Simple detector
Like most other diffraction processing packages, pyFAI allows the definition of 2D detectors with a constant pixel size and recoded in S.I.. Typical pixel size are 50e-6 m (50 microns) and will be used as example in the numerical application.
Pixels of the detector are indexed from the origin located at the lower left corner when looking from the sample. The pixel’s center is located at half integer index:
pixel 0 goes from position 0 m to 50e-6m and is centered at 25e-6 m.
pixel 1 goes from position 50e-6 m to 100e-6 m and is centered at 75e-6 m
Nota: Most of the time you will need to pass the optional argument origin=”lower” to matplotlib’s imshow function when displaying the image to avoid confusion.
Complex detectors
The simple detector approach reaches its limits with several detector types, such as multi-module and fiber optic taper coupled detectors (most CCDs). Large area pixel detectors are often composed of smaller modules (i.e. Pilatus from Dectris, Maxipix from ESRF, …).
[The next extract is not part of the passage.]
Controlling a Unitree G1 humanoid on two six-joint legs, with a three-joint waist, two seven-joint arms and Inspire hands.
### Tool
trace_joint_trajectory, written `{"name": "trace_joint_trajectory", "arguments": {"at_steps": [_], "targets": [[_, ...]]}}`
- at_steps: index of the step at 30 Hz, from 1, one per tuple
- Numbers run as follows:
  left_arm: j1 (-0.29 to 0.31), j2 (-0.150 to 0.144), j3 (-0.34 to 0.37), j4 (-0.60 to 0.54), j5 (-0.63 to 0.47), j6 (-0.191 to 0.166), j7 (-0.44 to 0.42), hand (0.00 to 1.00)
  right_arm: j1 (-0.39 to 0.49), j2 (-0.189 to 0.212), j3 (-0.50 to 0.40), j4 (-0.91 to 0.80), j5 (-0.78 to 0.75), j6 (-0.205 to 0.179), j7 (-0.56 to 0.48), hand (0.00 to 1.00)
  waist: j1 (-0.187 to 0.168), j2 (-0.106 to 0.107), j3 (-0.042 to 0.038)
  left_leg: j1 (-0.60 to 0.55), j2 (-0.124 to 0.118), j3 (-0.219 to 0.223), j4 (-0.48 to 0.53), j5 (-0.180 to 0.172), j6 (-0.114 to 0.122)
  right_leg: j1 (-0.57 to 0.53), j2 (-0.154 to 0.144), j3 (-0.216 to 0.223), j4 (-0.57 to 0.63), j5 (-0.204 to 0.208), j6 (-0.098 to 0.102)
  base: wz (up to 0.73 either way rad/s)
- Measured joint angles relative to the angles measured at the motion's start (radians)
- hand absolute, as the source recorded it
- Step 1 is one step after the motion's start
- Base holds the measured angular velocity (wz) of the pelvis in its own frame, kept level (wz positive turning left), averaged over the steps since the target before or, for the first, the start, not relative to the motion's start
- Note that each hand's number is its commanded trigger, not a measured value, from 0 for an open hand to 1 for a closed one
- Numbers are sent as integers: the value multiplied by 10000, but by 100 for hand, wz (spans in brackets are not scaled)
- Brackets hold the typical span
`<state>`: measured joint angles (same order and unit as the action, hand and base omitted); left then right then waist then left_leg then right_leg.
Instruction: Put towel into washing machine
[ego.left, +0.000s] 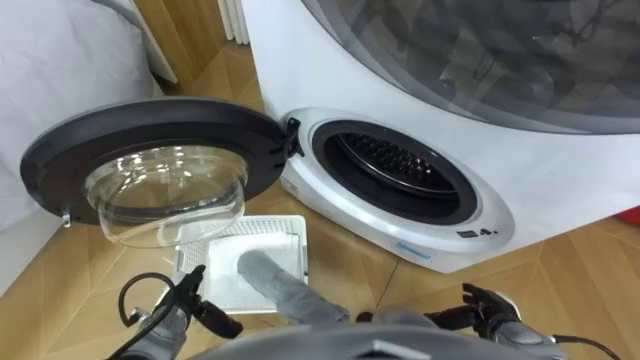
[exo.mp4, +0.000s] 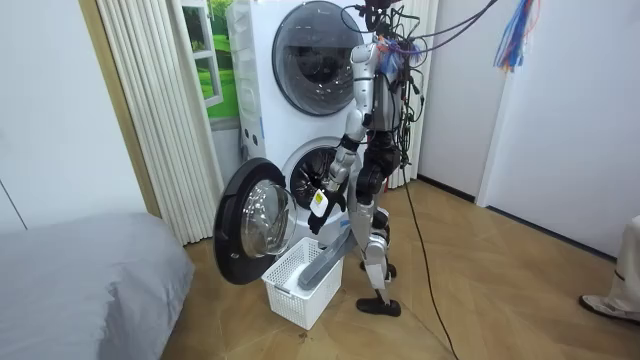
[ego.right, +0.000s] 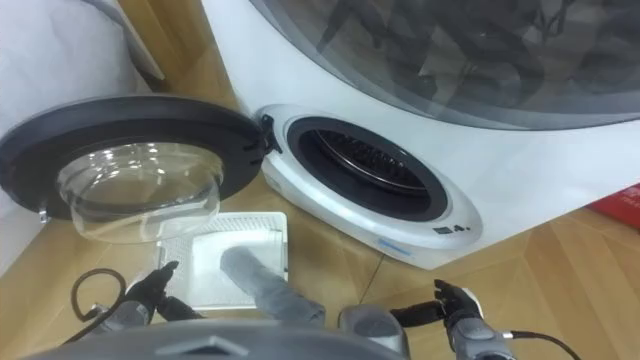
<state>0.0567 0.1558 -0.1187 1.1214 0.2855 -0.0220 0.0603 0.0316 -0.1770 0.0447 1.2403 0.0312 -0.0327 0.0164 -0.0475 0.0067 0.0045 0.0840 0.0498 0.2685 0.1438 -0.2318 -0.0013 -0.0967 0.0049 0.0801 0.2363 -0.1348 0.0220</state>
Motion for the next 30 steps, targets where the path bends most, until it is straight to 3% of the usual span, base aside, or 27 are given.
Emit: {"name": "trace_joint_trajectory", "arguments": {"at_steps": [15, 19, 22, 24, 27, 30], "targets": [[-32, -86, -36, 2, 121, -226, 22, 0, -102, 41, 116, 42, 91, -2, 112, 0, -25, -28, 36, 42, -17, 50, 7, -1, 1, 48, -22, -3, -165, 24, 25, -1], [-168, -97, -71, 45, 351, -227, 133, 0, -212, -66, 121, 88, 118, -10, 213, 0, -53, 109, 36, -287, -8, 47, 53, -3, 4, -261, -16, -6, -145, 149, 15, -3], [-554, -107, -157, 189, 611, -225, 202, 0, -409, -160, 122, 137, 113, -21, 316, 0, -64, 257, 32, -700, 1, 49, 186, 1, 10, -625, -27, -4, -148, 254, 17, -3], [-749, -123, -475, 246, 777, -210, 252, 0, -706, -144, 120, 427, 147, -42, 310, 0, -282, 348, 18, -948, 0, 44, 264, 16, 32, -841, -52, -15, -89, 262, 15, 0], [-1411, -237, -921, 515, 1355, -220, 258, 0, -1161, -138, 174, 768, 152, -104, 302, 0, -380, 407, 50, -1270, -7, 63, 340, 37, 53, -1221, -60, -1, 83, 265, 12, -3], [-2313, -326, -1364, 790, 1905, -274, 257, 0, -1740, -96, 539, 851, 89, -123, 328, 0, -464, 314, 184, -1858, -2, 272, 613, 38, 55, -1954, -71, 3, 427, 299, -31, -18]]}}
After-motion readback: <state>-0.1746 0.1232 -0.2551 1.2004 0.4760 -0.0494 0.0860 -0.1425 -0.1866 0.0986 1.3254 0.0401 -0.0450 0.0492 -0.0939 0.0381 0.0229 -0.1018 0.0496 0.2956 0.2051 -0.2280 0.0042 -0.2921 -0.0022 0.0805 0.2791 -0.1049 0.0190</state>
By construction, such detectors exhibit gaps between modules along with pixels of various sizes within a single module, hence they require specific data masks. Optically coupled detectors need also to be corrected for small spatial displacements, often called geometric distortion. This is why detectors need more complex definitions than just that of a pixel size. To avoid complicated and error-prone sets of parameters, two tools have been introduced: either detector classes define programmatically detector or Nexus saved detector setup.
Detectors classes
They are used to define families of detectors. In order to take the specificities of each detector into account, pyFAI contains about 58 detector class definitions (and 168 with aliases) which contain a mask (invalid pixels, gaps, …) and a method to calculate the pixel positions in Cartesian coordinates. Available detectors can be printed using:
>>> import pyFAI
>>> print(pyFAI.detectors.ALL_DETECTORS)
For optically coupled CCD detectors, the geometric distortion is often described by a bi-dimensional cubic spline which can be imported into the detector instance and be used to calculate the actual pixel position in space.
Nexus Detectors
Any detector object in pyFAI, can be saved into a HDF5 file following the NeXus convention (http://nexusformat.org). Detector objects can subsequently be restored from the disk, making complex detector definitions less error-prone. Pixels of an area detector are saved as a 4D dataset: i.e. a 2D array of vertices pointing to every corner of each pixel, generating an array of shape: (Ny, Nx, Nc, 3) where Nx and Ny are the dimensions of the detector, Nc is the number of corners of each pixel, usually 4, and the last entry contains the coordinates of the vertex itself (z,y,x). This kind of definitions, while relying on large description files, can address some of the most complex detector layouts:
hexagonal pixels (i.e. Pixirad detectors, still under development)
curved/bent imaging plates (i.e. Rigaku, Aarhus detector)
pixel detectors with tiled modular (i.e. Xpad detectors from ImXpad)
semi-cylindrical pixel detectors (i.e. Pilatus12M from Dectris or CirPad from Soleil).
The detector instance can be saved as HDF5, either programmatically, either on the command line.
from pyFAI import detectors
frelon = detectors.FReLoN("halfccd.spline")
print(frelon)
frelon.save("halfccd.h5")
Using the detector2nexus script to convert a complex detector definition (multiple modules, possibly in 3D) into a single NeXus detector definition together with the mask:
detector2nexus -s halfccd.spline -o halfccd.h5
Conclusion
Detector definition in pyFAI is very versatile. Fortunately, most detectors are already described, making the usage transparent for most users. There are a couple of tutorial on detector definition which will help you understanding the underlying mechanism:
Distortion which explains how to correct images for geometric distortion
CCD-calibration which explains how to calibrate such detectors for geometric distortion.